The American Library Association recently declared that the recipient of this year’s Carnegie Medal for Excellence in Fiction is “James” by Everett. This award also comes with a $5,000 prize. On the other hand, Kevin Fedarko’s book “A Walk in the Park: The True Story of a Spectacular Misadventure in the Grand Canyon” was selected for the nonfiction category.
Everett’s reinterpretation of Mark Twain’s “The Adventures of Huckleberry Finn” has garnered significant acclaim. Titled “James,” the book presents the story from the viewpoint of Jim, Huck Finn’s enslaved friend. This novel has already been honored with the National Book Award and the Kirkus Prize and is currently a finalist for a National Book Critics Circle award. Notably, “James” has also achieved the top spot on The New York Times fiction hardcover list, a remarkable achievement for a literary piece that did not rely on being a popular book club selection or tie-in to a movie.
Allison Escoto, the chair of the award’s selection committee, commended Percival Everett’s work, calling it a modern masterpiece that provides a fresh perspective through the eyes of a classic character. Regarding Kevin Fedarko’s book, she emphasized the unforgettable nature of the journey portrayed in “A Walk in the Park: The True Story of a Spectacular Misadventure in the Grand Canyon,” highlighting how it explores both the successes and challenges inherent in exploration while shedding light on the valuable lessons we can draw from our natural environment.
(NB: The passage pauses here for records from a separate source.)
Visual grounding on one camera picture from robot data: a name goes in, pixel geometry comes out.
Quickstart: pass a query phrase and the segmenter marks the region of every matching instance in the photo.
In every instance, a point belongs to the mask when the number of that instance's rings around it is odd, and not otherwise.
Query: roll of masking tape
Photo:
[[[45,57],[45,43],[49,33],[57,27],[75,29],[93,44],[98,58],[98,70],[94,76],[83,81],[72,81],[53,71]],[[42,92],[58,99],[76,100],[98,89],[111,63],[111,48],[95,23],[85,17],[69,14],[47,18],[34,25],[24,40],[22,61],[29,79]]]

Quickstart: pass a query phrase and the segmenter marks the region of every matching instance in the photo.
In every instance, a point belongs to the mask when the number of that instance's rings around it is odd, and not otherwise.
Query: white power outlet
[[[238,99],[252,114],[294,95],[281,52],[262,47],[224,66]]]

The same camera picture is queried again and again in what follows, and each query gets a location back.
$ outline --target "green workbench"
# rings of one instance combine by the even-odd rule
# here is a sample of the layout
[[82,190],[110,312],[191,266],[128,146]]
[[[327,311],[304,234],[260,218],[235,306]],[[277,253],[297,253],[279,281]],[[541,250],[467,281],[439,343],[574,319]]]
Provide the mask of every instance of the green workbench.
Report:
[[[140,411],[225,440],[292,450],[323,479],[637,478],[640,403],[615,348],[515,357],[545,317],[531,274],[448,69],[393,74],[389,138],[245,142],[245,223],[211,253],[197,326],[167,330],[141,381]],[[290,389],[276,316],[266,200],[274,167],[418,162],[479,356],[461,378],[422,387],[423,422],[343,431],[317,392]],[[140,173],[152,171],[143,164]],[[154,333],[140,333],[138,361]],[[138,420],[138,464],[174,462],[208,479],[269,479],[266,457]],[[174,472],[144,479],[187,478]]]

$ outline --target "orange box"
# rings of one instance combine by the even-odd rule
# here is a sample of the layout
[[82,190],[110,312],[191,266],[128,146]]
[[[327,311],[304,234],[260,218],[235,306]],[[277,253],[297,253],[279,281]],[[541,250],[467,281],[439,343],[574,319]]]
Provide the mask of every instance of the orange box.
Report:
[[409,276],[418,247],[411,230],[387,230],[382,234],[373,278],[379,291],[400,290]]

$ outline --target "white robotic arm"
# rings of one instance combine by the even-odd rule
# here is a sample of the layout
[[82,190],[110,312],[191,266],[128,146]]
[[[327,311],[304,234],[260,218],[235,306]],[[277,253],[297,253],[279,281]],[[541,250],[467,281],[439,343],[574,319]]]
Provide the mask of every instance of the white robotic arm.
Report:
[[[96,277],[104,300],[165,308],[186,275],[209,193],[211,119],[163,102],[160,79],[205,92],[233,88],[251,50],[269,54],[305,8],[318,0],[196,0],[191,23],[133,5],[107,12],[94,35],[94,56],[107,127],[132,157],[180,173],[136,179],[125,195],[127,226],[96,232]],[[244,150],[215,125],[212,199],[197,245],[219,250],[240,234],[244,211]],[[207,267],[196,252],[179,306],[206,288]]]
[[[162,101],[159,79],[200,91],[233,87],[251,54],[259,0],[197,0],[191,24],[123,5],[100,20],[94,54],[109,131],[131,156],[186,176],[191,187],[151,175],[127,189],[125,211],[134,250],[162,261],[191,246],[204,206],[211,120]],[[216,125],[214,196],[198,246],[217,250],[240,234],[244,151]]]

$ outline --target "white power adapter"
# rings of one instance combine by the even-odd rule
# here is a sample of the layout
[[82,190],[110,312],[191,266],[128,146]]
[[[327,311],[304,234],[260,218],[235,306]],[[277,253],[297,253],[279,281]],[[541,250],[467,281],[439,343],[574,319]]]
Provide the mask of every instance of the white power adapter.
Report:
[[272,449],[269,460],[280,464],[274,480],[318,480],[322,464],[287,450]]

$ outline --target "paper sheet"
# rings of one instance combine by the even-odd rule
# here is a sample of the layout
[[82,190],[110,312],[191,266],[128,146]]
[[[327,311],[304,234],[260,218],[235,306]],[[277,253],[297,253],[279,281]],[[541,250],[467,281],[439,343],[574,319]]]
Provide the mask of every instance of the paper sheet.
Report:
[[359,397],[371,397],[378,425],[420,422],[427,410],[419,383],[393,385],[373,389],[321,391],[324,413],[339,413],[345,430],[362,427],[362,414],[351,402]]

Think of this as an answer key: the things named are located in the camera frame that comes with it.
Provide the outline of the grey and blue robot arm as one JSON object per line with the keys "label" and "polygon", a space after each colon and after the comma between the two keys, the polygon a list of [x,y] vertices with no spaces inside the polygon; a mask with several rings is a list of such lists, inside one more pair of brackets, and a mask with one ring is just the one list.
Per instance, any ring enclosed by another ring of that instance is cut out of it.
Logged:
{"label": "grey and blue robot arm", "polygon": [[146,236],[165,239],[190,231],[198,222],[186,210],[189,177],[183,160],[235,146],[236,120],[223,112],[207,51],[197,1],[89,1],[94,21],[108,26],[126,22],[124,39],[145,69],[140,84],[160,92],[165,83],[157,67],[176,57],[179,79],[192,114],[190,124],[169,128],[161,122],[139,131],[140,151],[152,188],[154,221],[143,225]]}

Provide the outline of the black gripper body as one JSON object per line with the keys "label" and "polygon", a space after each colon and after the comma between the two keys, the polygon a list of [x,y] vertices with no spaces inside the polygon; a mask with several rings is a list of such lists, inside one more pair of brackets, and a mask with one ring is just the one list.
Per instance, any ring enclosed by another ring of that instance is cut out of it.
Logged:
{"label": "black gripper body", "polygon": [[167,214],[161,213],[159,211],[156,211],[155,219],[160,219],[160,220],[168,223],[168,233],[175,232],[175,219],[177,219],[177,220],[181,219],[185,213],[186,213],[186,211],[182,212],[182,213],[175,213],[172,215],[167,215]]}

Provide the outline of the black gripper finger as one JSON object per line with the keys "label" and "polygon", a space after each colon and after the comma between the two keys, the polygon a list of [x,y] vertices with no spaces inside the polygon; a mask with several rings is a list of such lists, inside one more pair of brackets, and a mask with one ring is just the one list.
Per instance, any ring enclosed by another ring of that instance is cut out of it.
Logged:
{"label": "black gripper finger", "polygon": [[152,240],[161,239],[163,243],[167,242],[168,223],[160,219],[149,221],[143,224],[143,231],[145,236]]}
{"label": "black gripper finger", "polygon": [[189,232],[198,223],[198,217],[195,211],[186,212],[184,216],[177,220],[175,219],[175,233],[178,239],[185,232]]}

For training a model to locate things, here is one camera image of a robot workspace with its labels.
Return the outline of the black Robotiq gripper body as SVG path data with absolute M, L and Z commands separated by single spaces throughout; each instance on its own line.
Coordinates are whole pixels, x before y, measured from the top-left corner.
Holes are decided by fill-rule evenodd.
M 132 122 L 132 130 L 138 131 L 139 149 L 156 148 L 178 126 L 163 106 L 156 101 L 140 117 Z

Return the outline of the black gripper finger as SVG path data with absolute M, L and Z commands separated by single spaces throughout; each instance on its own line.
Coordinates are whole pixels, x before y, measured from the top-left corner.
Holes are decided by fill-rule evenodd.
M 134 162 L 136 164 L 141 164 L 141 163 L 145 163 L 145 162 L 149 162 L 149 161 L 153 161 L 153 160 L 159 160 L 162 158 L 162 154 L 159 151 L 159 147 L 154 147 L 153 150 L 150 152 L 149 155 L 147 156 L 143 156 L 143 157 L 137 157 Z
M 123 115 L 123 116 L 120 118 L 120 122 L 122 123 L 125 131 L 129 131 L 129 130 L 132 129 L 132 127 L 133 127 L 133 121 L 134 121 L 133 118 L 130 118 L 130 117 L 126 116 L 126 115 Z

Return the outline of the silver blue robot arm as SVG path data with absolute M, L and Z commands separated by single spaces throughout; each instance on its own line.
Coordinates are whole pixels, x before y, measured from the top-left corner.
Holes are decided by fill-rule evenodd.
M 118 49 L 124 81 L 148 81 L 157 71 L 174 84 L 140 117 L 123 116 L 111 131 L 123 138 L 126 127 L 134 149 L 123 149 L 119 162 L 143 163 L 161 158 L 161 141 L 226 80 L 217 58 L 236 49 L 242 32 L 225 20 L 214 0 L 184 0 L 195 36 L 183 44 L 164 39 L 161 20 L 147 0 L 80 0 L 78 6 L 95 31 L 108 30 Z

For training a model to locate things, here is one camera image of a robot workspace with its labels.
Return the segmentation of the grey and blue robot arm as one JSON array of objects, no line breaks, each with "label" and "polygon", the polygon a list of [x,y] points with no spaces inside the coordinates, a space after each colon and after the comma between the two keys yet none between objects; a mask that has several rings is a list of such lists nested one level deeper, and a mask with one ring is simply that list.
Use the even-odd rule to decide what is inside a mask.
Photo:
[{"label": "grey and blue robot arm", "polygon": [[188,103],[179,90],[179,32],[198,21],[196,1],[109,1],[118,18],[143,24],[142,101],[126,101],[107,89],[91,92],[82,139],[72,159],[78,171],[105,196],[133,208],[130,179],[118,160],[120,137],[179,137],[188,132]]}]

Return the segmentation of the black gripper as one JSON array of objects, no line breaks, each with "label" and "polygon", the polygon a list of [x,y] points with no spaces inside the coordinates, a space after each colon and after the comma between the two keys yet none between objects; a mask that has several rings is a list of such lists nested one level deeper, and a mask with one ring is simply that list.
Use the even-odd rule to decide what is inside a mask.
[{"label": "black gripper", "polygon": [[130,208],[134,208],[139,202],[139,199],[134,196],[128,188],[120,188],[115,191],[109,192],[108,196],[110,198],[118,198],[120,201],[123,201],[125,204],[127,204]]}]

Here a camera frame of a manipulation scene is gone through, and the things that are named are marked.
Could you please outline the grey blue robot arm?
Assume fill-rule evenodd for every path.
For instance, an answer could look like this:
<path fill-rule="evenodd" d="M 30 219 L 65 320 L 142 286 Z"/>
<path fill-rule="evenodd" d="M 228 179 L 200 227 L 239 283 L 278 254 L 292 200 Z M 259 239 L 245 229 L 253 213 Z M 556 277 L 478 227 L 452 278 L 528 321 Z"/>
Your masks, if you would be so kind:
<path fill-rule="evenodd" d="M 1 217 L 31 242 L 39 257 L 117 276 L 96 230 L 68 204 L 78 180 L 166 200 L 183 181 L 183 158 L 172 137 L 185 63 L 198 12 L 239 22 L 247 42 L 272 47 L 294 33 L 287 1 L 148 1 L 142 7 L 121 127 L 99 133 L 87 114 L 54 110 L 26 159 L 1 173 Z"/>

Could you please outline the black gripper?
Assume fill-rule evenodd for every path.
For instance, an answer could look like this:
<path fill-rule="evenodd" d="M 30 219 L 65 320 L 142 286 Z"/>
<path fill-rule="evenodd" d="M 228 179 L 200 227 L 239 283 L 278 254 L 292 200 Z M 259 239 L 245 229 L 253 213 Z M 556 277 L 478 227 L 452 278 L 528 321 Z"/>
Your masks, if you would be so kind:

Fedarko is a former Time magazine correspondent whose work also has appeared in The New York Times and Esquire. A Pittsburgh native fascinated by distant places, Fedarko has a long history with libraries — Carnegie libraries. He remembers visiting two while growing up, notably one in the suburb of Oakmont near the hairdressing salon his parents ran. He would read biographies of historical figures from George Washington to Daniel Boone, and otherwise think of libraries as “important threads running through his life,” windows to a “wider world.”
Now a resident Flagstaff, Arizona, Fedarko says that he relied in part on the library at the nearby Northern Arizona University campus for both “A Walk in the Park” and its predecessor, also about the Grand Canyon, “The Emerald Mile.”
“The library has an important and unique collection about the Grand Canyon, and it’s the backbone of the kind of history that helps form the framework of both books,” he says. “Neither of them could have been done without the library.”
Previous winners of the medals, established in 2012 with a grant from the Carnegie Corporation of New York, includes Donna Tartt’s “The Goldfinch,” Colson Whitehead’s “The Underground Railroad” and Doris Kearns Goodwin’s “The Bully Pulpit.”
This year’s finalists besides “James” in the fiction category were Jiaming Tang’s “Cinema Love” and Kavin Akbar’s ”Martyr!”
Adam Higginbotham’s “Challenger: A True Story of Heroism and Disaster on the Edge of Space” and Emily Nussbaum’s “Cue the Sun! The Invention of Reality TV” were the nonfiction runners-up.
All three fiction nominees were published by Penguin Random House and all three nonfiction finalists by Simon & Schuster.